Annasgirl · 19/02/2021 12:33

OP, I think you need to work on your own understanding of relationships - none of what you have written is either good or normal.

What did you learn about relationships growing up? Why do you think marriage will improve a bad relationship?

I don't think you should marry this man, but it seems you believe you can change him.

HercwasanEnemyofEducation · 19/02/2021 12:34

Then you've been unlucky with the relationships modelled to you. His behaviour towards his first child would have been enough to say goodbye. How he continues to treat you is acceptable.

ifitpleasesandsparkles · 19/02/2021 12:41

@Namechangeonafriday

I've never seen any relationship that doesn't have something like this one way or the other.

I feel sad for you that that's the case. I think your boundaries are shot to hell. If you lay out your boundaries such that your partner sending sexually explicit messages to another woman isn't grounds for calling off your wedding then I don't think anyone here can help you.

I think it's time to come off this thread and plan your wedding as you don't seem to be getting the responses you want.

Namechangeonafriday · 19/02/2021 12:43

I don't think marriage is going to improve or change it.
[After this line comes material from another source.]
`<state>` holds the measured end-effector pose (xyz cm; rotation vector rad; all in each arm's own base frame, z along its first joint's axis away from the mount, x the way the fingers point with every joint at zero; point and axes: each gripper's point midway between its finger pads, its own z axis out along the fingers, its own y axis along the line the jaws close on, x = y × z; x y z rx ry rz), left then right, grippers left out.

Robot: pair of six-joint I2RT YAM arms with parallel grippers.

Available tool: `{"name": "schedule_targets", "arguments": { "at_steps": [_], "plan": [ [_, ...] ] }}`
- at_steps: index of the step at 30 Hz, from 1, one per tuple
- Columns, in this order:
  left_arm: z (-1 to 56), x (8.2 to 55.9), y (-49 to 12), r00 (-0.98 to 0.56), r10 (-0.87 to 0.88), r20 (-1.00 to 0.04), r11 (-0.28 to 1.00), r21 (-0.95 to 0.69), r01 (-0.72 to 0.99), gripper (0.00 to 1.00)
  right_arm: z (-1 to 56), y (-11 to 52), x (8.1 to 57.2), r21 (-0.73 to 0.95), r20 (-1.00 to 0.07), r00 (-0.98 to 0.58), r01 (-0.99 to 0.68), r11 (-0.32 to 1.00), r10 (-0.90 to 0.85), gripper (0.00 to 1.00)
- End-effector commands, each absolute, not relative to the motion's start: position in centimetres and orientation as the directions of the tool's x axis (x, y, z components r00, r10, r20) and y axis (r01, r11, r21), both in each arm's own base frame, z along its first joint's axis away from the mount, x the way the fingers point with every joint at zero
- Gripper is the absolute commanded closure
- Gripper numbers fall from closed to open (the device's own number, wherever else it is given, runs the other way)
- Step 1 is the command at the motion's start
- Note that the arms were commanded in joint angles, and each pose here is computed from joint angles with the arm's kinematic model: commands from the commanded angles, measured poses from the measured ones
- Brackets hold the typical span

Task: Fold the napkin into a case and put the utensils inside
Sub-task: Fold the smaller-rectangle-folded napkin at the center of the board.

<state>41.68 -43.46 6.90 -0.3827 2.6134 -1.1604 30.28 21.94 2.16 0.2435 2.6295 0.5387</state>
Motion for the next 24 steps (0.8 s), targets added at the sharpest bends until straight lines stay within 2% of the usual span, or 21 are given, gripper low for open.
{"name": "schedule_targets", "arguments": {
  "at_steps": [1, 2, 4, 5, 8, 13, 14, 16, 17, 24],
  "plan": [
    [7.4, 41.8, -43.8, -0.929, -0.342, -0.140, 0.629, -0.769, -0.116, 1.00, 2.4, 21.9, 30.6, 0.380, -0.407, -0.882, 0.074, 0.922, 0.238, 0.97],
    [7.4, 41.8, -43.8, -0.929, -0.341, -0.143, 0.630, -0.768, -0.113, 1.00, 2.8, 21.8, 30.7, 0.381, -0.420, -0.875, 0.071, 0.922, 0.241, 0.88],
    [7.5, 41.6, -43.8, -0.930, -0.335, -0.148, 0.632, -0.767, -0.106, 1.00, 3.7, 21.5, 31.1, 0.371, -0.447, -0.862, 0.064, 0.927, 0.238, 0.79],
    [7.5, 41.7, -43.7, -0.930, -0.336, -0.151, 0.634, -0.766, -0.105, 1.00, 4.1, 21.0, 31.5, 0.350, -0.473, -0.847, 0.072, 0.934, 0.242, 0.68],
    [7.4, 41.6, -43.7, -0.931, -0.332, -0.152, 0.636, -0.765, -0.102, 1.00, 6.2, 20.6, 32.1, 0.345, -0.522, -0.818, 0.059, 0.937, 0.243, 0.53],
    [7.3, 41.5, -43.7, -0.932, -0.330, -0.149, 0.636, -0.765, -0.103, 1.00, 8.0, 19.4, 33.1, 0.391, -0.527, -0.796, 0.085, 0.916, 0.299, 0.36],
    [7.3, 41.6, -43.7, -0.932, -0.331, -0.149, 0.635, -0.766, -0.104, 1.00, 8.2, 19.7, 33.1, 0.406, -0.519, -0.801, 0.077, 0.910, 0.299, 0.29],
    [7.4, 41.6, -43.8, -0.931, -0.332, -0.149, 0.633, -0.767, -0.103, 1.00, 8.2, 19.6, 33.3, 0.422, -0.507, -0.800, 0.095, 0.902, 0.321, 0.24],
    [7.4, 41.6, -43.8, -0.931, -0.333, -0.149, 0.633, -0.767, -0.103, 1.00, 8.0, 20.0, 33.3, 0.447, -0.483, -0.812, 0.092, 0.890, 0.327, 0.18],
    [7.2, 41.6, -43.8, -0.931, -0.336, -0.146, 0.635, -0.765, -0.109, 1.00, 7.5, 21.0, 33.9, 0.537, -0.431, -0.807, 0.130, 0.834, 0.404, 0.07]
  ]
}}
I also don't think I can change him. He can change of he wants but it has to come from himself. I can't do anything about it and I lost certainly don't want this sort of behaviour for the rest of my life.

OP posts:
oakleaffy · 19/02/2021 12:46

@Namechangeonafriday
If you have any shred any particle of doubt, please
Don't get married

Why on earth does not being married make you feel uncomfortable?

Everyone I know who is now divorced says they had doubts about marriage.

Listen to that inner voice.

Marriage only protects the ''Poorer'' party, but divorce is emotionally exhausting and can be incredibly expensive.

People don't change after marriage...Or not for the better, anyway.

oakleaffy · 19/02/2021 12:48

@Namechangeonafriday

I don't think marriage is going to improve or change it. I also don't think I can change him. He can change of he wants but it has to come from himself. I can't do anything about it and I lost certainly don't want this sort of behaviour for the rest of my life.
No one can ever ''Change another'' person.

We can only change ourselves.

It sounds as if you have serious and justifiable doubts.

Listen to yourself...You don't need advice from anyone else... You know the answer already.

RantyAnty · 19/02/2021 13:09

How long have you been together and why can't he drive now?

nolovelost · 19/02/2021 13:16

Once he's married you it's likely to get worse not better. He'll think he'll have to make even less effort.

He's a cheat who can't support you when you need it. It's a no brainer.